Of the numerous ways that have emerged in the last few years to do “big data” analytics, none has received more media attention than Hadoop. Hadoop began conceptually with a paper that emanated from Google in 2004 describing a process for parallelizing the processing of Web-based data (MapReduce) and a supporting file system. Shortly thereafter, Apache Hadoop was born as an open source implementation of the MapReduce framework. The community surrounding it is now growing dramatically and producing add-ons that expand its usability within corporate data centers.
The potential Hadoop user is now confronted with a growing list of platform sourcing choices that range from open source (Apache Hadoop and Cloudera) to more commercialized and “enterprise ready” versions (EMC Greenplum HD, Hortonworks, MapR). Because each uses storage differently, it’s important for data storage administrators to first understand storage in the context of Apache Hadoop as the commercial versions address what their vendors believe to be storage-related shortcomings. We’ll look more closely at these perceived shortcomings in an upcoming tip on managing big data.
Hadoop in some ways mimics the behavior of a file system, but it really isn’t a file system. Rather, it’s defined in Wikipedia as a software framework that can be used to support data-intensive applications that require the processing of petabyte-scale data sets. The Hadoop framework incorporates a distributed file system (the Hadoop Distributed File System [HDFS]).
A Hadoop cluster is commonly referred to as “shared nothing.” One of the things that distinguishes HDFS from some of the more common file systems like NFS and CIFS is its ability to support a distributed computing, shared nothing architecture.
Shared nothing means almost exactly what it says. In a distributed computing cluster composed of parallelized nodes, the only thing that’s actually shared is the cluster network that interconnects the compute nodes. Nothing else is shared, including storage, which is implemented as disk-based direct-attached storage (DAS). Usually DAS here consists of one set of eight to 10 disks per node configured as RAID or JBOD for maximum performance. Solid-state drives (SSDs) aren’t typically used because of cost.
One of the objectives of the shared nothing paradigm is to reduce processing latency. Keep in mind that we want to process queries that grind through an enormous amount of data, often in five seconds or less. So minimizing cluster-wide latency is a critical priority for Hadoop developers and system architects.
As Hadoop ingests raw data, often from multiple sources, it spreads data across many disks within a Hadoop cluster. Query processes are then assigned to processors in the cluster that operate in parallel on the data spread across the disks directly attached to each processor in the cluster. This minimizes system latency.
To better understand why latency is minimized, it helps to have at least a rudimentary understanding of the CAP theorem, which is basically stated as follows:
It is impossible for a distributed computer system (Hadoop for example) to simultaneously provide all three of the following guarantees:
A distributed system can satisfy any two of these guarantees at the same time, but not all three.

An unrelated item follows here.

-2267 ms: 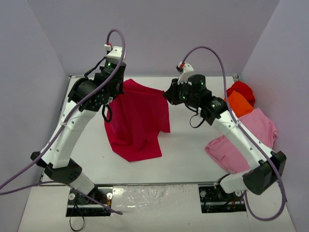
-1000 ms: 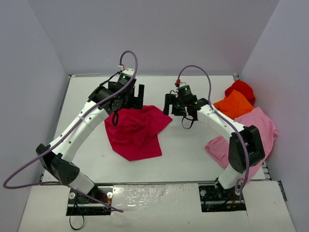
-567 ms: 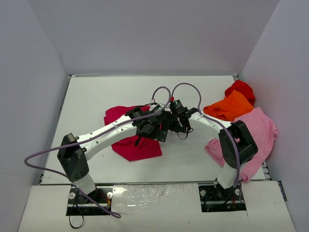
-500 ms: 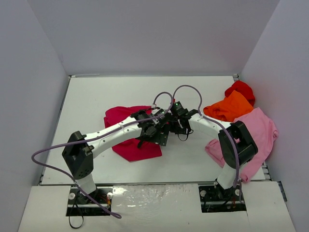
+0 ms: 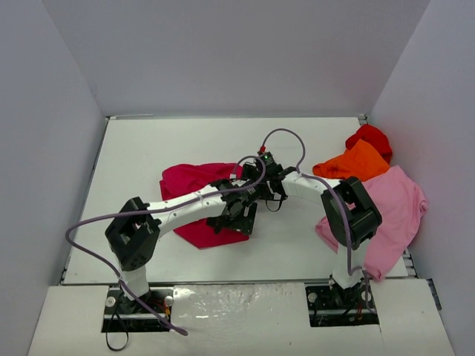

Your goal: Fold and stack the t-shirts

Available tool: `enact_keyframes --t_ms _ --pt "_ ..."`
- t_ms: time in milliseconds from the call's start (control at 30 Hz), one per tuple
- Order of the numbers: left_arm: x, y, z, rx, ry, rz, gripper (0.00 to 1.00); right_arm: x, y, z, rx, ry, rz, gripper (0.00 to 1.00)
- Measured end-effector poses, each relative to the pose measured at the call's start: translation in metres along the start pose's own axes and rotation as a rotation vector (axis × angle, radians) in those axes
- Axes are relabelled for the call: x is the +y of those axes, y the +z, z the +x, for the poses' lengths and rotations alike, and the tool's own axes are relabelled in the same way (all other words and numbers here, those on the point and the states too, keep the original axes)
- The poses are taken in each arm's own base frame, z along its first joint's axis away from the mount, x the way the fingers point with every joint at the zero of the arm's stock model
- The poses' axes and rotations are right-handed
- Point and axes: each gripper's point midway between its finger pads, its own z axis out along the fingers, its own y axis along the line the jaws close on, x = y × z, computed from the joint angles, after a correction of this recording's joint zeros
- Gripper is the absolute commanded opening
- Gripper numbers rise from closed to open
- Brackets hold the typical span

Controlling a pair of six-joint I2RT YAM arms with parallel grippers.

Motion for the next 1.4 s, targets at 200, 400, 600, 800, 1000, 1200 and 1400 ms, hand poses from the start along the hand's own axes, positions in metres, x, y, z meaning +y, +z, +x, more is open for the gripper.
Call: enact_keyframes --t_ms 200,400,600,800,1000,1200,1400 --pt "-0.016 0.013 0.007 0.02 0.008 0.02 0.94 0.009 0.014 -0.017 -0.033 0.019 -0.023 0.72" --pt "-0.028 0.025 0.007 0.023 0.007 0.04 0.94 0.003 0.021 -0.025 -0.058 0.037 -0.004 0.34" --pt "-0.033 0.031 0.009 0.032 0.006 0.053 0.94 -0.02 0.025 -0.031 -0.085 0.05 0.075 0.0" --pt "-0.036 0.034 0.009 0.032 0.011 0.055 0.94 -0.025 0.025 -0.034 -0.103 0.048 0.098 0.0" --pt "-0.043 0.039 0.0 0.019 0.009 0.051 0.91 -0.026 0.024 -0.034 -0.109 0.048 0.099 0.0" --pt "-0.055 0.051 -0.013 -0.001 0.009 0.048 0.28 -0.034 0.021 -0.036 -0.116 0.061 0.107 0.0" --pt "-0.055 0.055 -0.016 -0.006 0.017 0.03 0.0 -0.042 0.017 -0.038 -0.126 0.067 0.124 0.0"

Hadoop developers, who understand they can’t have consistency, availability and partition tolerance all at once, typically go for “A” and “P” first and settle for what’s commonly called “eventual consistency.” Cluster-wide performance is maximized to support these assumptions. Latency is squeezed out of the Hadoop compute cluster whenever and wherever possible. Storage is one of the first places developers look for free-floating latency they can grab and throw away, which is why they bring the data closer to the compute node by using DAS. In distributed computing, this concept is commonly referred to as “data locality.” Networked storage (networked-attached storage [NAS] and storage-area networks [SANs]) doesn’t provide data locality to the cluster.
The intense scrutiny that has followed the media attention has been both good news and bad news for the Hadoop community. The bad news is that commercial vendors have been busy pointing out Hadoop’s shortcomings as they position add-ons and/or competing versions aimed at providing a better Hadoop experience for users, particularly those within the enterprise IT community. The good news is that the heightened scrutiny will, in the long run, accelerate the propagation of the Hadoop analytics framework because commercial vendors will want to make it, as well as make it faster and easier to use within the enterprise. The clear implication for storage administrators is that if you haven’t encountered Hadoop yet, don’t assume you’ll never see it in your environment or that it will never fall under your list of management responsibilities.
However, here’s the challenge you may face as Hadoop makes it enterprise charge: HDFS more or less assumes storage is distributed across Hadoop cluster nodes as DAS to provide data locality and to reduce latency. SAN and NAS storage, while scalable and resilient, isn’t appreciated. Therefore, the storage environment you’re familiar with, along with your skills for managing it, may not be appreciated either. But does it have to be that way?
We’re now seeing the use of SAN and NAS as “secondary” storage for Hadoop clusters — storage that essentially functions as a data protection and/or archival storage layer in conjunction with Hadoop’s DAS-based primary storage layer. Also emerging is the unthinkable — replacing DAS with NAS or SAN as Hadoop’s primary storage layer. We may even see scale-out storage systems using distributed computing architectures that run Hadoop’s MapReduce framework on top of their internal file systems.